## Aim of the task
The reply to the records below should contain exactly the lines from the line with "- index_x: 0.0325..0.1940" through the line with "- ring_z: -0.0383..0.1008", and nothing besides.

## Material provided
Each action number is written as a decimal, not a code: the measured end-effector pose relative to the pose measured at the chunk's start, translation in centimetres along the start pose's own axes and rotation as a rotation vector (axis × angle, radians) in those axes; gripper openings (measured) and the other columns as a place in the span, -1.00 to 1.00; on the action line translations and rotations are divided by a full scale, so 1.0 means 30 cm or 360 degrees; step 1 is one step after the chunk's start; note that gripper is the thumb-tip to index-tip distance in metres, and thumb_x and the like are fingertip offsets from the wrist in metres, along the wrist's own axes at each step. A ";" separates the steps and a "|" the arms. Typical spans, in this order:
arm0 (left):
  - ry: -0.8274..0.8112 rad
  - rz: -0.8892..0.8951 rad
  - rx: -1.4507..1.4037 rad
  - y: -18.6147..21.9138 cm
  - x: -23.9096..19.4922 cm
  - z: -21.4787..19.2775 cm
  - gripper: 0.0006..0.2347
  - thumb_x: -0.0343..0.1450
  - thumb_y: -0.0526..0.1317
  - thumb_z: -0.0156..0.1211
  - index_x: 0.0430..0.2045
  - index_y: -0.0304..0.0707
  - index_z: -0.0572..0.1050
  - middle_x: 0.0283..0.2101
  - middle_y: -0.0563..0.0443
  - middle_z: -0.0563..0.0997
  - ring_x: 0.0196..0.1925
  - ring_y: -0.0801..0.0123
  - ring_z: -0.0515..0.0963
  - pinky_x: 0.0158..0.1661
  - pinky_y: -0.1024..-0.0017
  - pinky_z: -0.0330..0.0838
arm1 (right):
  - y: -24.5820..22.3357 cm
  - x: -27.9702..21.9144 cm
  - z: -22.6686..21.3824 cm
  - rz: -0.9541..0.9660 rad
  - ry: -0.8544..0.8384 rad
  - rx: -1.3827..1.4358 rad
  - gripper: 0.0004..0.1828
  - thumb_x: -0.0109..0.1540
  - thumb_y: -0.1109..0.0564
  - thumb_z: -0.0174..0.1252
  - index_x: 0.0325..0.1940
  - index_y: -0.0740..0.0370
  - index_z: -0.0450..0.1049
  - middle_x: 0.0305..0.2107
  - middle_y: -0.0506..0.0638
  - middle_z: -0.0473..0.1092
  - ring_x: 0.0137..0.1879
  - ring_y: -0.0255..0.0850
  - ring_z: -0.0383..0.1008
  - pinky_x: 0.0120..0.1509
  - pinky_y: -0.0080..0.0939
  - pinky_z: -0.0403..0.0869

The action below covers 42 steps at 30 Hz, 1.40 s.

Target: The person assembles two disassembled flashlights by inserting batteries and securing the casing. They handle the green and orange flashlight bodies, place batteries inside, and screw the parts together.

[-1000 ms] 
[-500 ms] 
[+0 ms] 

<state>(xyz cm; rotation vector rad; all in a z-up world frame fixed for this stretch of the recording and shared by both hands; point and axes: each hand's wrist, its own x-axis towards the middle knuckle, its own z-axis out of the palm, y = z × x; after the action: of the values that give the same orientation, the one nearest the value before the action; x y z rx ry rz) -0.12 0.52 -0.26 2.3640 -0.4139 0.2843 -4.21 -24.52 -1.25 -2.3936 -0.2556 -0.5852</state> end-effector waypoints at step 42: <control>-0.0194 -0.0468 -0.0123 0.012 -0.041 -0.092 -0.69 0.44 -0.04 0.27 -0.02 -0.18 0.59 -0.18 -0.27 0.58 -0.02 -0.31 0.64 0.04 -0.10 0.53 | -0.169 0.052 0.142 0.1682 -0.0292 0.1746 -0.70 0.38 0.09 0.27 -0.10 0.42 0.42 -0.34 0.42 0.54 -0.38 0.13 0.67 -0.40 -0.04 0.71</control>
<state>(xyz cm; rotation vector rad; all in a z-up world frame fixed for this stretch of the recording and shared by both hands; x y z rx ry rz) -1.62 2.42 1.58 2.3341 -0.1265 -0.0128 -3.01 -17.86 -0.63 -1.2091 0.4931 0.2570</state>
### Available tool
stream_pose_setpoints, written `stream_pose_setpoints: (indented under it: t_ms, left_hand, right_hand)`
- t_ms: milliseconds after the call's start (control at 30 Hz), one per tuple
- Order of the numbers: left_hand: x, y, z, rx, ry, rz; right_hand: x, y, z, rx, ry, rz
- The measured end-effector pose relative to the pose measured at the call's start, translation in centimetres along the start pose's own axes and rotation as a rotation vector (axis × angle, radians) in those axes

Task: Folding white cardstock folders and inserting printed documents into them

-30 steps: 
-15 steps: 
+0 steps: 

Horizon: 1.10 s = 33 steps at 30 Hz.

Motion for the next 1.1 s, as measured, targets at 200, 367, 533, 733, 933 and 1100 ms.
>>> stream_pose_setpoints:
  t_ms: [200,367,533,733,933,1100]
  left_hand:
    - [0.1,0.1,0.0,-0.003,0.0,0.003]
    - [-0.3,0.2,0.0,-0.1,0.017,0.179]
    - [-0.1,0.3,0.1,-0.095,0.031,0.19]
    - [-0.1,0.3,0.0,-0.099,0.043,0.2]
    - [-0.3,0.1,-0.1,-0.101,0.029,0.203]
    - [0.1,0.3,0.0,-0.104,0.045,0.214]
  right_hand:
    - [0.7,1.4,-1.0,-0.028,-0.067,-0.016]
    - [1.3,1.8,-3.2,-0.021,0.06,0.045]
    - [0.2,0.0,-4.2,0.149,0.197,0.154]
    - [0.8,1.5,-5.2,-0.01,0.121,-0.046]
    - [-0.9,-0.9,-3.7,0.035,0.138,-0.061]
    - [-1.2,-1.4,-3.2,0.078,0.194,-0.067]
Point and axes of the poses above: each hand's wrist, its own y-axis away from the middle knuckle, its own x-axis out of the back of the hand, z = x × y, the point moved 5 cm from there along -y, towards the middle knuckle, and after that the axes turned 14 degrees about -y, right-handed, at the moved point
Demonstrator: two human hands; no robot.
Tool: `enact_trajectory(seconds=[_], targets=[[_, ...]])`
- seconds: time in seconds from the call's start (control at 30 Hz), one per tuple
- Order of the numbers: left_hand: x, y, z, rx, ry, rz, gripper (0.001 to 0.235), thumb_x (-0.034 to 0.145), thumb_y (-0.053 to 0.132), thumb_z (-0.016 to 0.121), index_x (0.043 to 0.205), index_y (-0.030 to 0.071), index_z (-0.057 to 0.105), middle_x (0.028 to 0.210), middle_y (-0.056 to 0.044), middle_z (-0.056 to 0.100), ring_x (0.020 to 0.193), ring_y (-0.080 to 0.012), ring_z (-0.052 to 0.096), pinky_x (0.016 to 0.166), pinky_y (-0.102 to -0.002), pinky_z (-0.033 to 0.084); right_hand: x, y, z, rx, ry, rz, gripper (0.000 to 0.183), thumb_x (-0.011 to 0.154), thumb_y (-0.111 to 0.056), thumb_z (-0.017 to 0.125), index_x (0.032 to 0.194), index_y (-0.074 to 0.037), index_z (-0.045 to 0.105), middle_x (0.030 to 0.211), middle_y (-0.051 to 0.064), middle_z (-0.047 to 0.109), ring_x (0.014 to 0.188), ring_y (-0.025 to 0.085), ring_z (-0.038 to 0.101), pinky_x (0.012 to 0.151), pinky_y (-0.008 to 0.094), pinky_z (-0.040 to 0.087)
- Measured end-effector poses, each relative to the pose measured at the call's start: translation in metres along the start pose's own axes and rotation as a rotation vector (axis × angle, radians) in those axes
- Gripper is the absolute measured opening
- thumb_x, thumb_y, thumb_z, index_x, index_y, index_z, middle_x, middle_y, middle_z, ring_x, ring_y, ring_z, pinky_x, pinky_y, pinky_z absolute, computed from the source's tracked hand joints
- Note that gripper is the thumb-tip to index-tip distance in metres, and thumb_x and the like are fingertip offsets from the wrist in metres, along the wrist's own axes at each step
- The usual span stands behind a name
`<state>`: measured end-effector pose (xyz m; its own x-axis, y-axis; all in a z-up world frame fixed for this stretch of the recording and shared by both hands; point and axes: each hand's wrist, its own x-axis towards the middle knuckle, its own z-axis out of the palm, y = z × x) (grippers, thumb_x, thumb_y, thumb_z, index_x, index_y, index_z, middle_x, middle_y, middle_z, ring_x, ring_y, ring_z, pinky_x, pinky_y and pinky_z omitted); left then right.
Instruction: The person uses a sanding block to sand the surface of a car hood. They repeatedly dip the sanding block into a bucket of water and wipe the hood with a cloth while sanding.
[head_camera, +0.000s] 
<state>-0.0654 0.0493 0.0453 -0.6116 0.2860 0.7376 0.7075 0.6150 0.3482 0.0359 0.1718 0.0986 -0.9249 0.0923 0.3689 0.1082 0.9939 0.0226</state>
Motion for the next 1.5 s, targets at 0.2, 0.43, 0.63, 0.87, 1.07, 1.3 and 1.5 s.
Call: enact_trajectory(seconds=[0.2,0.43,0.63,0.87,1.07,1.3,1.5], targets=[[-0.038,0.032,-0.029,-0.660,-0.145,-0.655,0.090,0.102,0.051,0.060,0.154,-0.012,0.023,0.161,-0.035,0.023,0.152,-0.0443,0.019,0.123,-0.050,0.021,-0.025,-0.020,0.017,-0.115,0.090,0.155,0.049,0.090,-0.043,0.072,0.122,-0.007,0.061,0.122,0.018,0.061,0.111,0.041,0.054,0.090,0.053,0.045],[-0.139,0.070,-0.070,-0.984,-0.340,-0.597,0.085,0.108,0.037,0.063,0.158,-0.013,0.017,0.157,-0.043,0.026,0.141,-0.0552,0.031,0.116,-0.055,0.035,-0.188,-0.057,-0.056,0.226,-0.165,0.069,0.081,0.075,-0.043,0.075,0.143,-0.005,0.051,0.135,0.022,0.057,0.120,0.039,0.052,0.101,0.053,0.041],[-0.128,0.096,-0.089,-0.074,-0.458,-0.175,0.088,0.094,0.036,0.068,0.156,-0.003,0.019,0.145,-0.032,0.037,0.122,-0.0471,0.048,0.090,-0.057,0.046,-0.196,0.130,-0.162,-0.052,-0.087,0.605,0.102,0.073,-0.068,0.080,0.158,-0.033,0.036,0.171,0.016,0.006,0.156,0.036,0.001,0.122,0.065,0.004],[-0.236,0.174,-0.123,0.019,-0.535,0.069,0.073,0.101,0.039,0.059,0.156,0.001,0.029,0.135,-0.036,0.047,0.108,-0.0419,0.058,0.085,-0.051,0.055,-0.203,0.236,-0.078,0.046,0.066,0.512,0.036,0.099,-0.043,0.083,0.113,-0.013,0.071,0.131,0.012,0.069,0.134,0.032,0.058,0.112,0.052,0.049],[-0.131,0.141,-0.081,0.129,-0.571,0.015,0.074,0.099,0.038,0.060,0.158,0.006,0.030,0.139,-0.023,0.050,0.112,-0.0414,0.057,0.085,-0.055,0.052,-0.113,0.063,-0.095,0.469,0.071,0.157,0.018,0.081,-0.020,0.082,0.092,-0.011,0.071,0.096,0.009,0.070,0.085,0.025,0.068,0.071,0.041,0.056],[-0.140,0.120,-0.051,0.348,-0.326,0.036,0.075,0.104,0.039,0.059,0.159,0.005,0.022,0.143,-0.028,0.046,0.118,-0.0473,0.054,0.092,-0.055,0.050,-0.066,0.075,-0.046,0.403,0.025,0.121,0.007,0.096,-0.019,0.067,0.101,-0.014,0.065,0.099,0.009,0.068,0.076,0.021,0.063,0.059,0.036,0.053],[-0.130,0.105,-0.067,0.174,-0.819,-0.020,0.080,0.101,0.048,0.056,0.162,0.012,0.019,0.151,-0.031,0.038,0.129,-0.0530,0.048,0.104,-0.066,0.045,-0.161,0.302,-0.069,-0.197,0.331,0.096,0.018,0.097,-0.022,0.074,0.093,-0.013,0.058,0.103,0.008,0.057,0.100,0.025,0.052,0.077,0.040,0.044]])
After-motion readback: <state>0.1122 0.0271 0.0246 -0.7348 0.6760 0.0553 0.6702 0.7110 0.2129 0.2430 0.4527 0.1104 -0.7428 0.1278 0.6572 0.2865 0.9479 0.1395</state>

## Task output
  - index_x: 0.0325..0.1940
  - index_y: -0.0740..0.0370
  - index_z: -0.0450..0.1049
  - middle_x: 0.0305..0.2107
  - middle_y: -0.0506..0.0638
  - middle_z: -0.0473..0.1092
  - ring_x: 0.0137..0.1879
  - ring_y: -0.0255..0.0850
  - ring_z: -0.0383..0.1008

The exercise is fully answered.